■ WORK REQUEST ■
Write out, exactly as they stand, the line containing "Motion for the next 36" and all subsequent lines up to and including the final line of the records.

----- DATA FOR THIS TASK

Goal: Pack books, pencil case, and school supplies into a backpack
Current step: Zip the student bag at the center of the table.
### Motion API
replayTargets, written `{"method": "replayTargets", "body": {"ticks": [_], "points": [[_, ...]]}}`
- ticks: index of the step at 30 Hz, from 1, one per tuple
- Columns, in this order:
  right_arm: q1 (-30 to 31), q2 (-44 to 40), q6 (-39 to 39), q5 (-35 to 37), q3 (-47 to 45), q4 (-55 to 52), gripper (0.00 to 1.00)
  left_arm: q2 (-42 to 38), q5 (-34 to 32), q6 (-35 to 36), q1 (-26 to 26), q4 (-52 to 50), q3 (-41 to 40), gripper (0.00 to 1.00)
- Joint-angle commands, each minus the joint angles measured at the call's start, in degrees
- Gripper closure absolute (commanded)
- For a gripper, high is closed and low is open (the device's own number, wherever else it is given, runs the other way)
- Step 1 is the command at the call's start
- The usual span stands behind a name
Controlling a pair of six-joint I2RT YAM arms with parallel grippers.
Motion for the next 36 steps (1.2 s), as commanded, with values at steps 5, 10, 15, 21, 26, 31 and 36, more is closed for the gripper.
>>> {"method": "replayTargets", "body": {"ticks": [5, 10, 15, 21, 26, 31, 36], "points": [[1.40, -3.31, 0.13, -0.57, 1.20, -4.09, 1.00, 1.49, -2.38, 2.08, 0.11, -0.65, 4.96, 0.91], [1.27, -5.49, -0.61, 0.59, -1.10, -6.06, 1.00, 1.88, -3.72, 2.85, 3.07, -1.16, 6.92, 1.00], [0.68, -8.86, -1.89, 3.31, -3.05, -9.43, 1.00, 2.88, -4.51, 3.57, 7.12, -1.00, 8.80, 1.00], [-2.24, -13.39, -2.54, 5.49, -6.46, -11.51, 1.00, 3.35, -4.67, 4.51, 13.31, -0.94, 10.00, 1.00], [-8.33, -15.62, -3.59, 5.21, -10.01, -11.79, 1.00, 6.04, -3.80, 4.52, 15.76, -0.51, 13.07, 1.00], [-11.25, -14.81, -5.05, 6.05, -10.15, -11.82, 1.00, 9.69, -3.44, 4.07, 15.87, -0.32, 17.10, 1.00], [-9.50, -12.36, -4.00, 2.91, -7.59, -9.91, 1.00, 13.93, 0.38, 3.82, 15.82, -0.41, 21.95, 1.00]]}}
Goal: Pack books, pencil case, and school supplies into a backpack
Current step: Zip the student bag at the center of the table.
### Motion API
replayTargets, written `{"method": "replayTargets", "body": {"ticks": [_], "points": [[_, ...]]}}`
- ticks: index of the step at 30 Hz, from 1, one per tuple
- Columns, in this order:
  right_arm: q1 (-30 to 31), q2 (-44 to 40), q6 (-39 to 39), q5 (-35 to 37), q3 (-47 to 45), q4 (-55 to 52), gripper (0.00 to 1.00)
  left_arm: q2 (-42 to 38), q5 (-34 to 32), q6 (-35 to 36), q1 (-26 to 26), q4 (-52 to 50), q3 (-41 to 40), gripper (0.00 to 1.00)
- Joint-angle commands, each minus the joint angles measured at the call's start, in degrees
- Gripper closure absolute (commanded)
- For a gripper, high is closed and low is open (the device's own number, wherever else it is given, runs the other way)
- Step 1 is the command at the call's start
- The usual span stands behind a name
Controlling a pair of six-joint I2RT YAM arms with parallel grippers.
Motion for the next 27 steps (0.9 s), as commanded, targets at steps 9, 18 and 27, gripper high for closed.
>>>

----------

■ WRITTEN ANSWER ■
Motion for the next 36 steps (1.2 s), as commanded, with values at steps 5, 10, 15, 21, 26, 31 and 36, more is closed for the gripper.
>>> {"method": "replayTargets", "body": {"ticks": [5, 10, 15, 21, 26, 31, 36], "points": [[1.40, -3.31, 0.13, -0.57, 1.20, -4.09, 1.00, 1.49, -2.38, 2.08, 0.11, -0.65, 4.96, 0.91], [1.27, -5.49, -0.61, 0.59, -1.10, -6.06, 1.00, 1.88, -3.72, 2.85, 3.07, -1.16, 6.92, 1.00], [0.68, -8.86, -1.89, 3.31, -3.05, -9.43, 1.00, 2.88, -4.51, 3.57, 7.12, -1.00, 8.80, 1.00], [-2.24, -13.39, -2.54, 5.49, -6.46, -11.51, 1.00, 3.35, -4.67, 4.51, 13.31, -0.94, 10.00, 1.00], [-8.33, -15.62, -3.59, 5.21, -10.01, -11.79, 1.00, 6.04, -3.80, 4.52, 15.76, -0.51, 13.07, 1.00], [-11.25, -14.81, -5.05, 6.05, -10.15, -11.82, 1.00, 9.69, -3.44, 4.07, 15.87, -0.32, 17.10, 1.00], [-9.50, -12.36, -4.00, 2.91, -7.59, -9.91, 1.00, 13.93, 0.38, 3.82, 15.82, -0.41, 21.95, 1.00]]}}
Goal: Pack books, pencil case, and school supplies into a backpack
Current step: Zip the student bag at the center of the table.
### Motion API
replayTargets, written `{"method": "replayTargets", "body": {"ticks": [_], "points": [[_, ...]]}}`
- ticks: index of the step at 30 Hz, from 1, one per tuple
- Columns, in this order:
  right_arm: q1 (-30 to 31), q2 (-44 to 40), q6 (-39 to 39), q5 (-35 to 37), q3 (-47 to 45), q4 (-55 to 52), gripper (0.00 to 1.00)
  left_arm: q2 (-42 to 38), q5 (-34 to 32), q6 (-35 to 36), q1 (-26 to 26), q4 (-52 to 50), q3 (-41 to 40), gripper (0.00 to 1.00)
- Joint-angle commands, each minus the joint angles measured at the call's start, in degrees
- Gripper closure absolute (commanded)
- For a gripper, high is closed and low is open (the device's own number, wherever else it is given, runs the other way)
- Step 1 is the command at the call's start
- The usual span stands behind a name
Controlling a pair of six-joint I2RT YAM arms with parallel grippers.
Motion for the next 27 steps (0.9 s), as commanded, targets at steps 9, 18 and 27, gripper high for closed.
>>>

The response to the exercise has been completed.